▶ [Your instructions]: Find the line containing "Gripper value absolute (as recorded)" in the data below, then output that line and each one after it exactly, with nothing else.

[Extracted data entries]

------------------------------------------------------------------------

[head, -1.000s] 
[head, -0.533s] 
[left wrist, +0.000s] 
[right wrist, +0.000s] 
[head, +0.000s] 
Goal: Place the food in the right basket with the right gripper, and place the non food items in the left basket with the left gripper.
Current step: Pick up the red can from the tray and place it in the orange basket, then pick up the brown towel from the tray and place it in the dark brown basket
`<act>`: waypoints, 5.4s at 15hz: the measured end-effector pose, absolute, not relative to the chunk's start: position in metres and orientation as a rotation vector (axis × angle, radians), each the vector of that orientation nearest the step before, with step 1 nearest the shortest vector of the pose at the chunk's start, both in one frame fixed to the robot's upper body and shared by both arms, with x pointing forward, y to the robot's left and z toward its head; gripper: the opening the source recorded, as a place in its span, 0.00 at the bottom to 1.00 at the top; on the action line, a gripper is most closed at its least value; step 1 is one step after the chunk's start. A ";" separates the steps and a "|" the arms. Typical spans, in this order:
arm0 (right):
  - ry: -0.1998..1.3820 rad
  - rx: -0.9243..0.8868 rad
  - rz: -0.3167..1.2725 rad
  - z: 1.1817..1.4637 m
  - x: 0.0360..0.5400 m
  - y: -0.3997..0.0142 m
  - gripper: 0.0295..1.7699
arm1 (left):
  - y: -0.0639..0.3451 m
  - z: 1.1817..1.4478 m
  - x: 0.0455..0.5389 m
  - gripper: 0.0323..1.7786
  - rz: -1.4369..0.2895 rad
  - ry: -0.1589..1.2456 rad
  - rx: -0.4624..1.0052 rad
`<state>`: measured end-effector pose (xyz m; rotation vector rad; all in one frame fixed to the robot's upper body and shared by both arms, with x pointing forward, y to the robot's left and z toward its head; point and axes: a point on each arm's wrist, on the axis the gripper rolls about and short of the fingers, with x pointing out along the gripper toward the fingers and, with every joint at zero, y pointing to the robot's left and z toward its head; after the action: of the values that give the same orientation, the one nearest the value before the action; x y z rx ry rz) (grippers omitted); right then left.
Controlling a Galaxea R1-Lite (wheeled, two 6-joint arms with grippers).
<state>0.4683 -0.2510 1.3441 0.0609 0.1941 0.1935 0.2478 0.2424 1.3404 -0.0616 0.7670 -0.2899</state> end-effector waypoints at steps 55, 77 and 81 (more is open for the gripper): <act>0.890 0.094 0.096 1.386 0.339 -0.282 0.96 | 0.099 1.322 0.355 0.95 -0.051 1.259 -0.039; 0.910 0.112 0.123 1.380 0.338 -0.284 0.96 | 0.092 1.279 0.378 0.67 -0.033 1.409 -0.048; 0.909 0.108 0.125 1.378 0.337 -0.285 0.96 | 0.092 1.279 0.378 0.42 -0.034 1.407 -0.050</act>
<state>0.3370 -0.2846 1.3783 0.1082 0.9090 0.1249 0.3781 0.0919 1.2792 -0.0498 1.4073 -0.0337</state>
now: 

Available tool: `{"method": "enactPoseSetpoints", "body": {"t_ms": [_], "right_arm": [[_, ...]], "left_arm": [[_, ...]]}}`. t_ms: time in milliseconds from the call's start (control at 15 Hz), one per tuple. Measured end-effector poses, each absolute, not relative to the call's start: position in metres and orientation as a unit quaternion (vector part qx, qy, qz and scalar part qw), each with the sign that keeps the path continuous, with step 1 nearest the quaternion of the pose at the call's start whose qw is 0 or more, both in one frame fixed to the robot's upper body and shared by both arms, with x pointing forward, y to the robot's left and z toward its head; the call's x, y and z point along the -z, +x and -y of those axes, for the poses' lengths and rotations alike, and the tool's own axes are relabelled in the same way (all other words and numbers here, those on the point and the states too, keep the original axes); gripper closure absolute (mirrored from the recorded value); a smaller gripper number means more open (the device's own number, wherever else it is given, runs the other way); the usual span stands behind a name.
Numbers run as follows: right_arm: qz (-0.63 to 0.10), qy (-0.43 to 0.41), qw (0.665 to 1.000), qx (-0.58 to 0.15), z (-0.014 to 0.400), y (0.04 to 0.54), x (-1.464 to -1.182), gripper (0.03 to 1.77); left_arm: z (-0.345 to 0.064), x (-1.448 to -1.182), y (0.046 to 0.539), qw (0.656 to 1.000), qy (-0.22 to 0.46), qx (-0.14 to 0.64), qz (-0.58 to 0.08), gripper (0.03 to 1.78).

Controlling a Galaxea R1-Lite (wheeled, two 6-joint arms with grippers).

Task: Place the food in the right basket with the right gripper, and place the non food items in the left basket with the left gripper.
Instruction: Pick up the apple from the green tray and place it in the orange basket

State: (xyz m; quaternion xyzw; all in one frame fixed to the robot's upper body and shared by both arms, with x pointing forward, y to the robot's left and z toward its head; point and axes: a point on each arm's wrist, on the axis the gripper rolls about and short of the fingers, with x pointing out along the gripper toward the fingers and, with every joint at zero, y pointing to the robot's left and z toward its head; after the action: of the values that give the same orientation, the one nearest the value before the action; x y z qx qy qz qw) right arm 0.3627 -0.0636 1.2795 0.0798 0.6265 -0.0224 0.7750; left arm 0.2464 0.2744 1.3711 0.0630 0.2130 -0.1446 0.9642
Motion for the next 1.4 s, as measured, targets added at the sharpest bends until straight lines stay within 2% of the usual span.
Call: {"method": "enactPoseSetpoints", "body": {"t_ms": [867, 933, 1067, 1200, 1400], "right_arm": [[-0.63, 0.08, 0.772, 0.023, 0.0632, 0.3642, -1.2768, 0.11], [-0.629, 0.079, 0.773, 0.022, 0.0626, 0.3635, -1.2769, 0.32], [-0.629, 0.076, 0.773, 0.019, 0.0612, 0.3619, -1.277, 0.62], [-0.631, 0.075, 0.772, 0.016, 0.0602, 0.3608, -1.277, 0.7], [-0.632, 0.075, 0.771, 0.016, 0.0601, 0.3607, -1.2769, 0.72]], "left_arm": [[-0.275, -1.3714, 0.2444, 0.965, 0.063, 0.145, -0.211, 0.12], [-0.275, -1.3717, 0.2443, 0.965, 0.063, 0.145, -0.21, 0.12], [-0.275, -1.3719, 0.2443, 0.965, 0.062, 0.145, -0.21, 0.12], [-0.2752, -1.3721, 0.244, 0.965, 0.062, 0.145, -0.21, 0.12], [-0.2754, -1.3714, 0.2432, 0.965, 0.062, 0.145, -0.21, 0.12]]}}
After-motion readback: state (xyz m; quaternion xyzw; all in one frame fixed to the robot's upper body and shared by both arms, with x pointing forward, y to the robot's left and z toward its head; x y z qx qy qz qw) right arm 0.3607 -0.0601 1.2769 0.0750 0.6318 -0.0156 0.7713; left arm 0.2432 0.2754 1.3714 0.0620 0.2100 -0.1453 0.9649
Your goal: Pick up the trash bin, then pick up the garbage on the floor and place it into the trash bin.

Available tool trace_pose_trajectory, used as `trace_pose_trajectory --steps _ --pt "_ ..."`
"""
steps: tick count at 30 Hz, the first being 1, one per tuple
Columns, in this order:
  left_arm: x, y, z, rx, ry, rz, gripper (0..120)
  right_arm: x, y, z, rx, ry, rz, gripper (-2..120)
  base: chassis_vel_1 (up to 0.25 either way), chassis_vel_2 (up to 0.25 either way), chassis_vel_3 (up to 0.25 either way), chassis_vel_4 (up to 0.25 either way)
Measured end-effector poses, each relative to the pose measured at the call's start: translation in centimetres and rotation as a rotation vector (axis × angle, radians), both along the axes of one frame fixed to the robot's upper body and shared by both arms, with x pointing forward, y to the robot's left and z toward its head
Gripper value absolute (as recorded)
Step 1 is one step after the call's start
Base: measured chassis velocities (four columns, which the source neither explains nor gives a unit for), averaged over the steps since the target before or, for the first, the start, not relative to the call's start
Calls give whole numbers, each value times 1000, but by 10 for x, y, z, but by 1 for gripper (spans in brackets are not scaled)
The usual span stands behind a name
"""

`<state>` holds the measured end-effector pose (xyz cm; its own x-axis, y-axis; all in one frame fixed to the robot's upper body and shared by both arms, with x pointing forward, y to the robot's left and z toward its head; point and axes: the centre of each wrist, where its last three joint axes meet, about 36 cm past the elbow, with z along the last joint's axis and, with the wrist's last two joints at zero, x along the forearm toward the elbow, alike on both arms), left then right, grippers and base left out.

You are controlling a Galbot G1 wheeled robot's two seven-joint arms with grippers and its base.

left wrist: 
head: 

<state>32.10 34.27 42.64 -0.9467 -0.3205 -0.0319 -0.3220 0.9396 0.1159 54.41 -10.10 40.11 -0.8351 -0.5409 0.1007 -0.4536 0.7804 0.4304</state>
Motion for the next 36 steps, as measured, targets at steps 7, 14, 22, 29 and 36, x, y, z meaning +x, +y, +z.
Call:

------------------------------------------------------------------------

▶ [Written answer]:
Gripper value absolute (as recorded)
Step 1 is one step after the call's start
Base: measured chassis velocities (four columns, which the source neither explains nor gives a unit for), averaged over the steps since the target before or, for the first, the start, not relative to the call's start
Calls give whole numbers, each value times 1000, but by 10 for x, y, z, but by 1 for gripper (spans in brackets are not scaled)
The usual span stands behind a name
"""

`<state>` holds the measured end-effector pose (xyz cm; its own x-axis, y-axis; all in one frame fixed to the robot's upper body and shared by both arms, with x pointing forward, y to the robot's left and z toward its head; point and axes: the centre of each wrist, where its last three joint axes meet, about 36 cm past the elbow, with z along the last joint's axis and, with the wrist's last two joints at zero, x along the forearm toward the elbow, alike on both arms), left then right, grippers and base left out.

You are controlling a Galbot G1 wheeled robot's two seven-joint arms with grippers and its base.

left wrist: 
head: 

<state>32.10 34.27 42.64 -0.9467 -0.3205 -0.0319 -0.3220 0.9396 0.1159 54.41 -10.10 40.11 -0.8351 -0.5409 0.1007 -0.4536 0.7804 0.4304</state>
Motion for the next 36 steps, as measured, targets at steps 7, 14, 22, 29 and 36, x, y, z meaning +x, +y, +z.
Call:

No more work is needed on this exercise.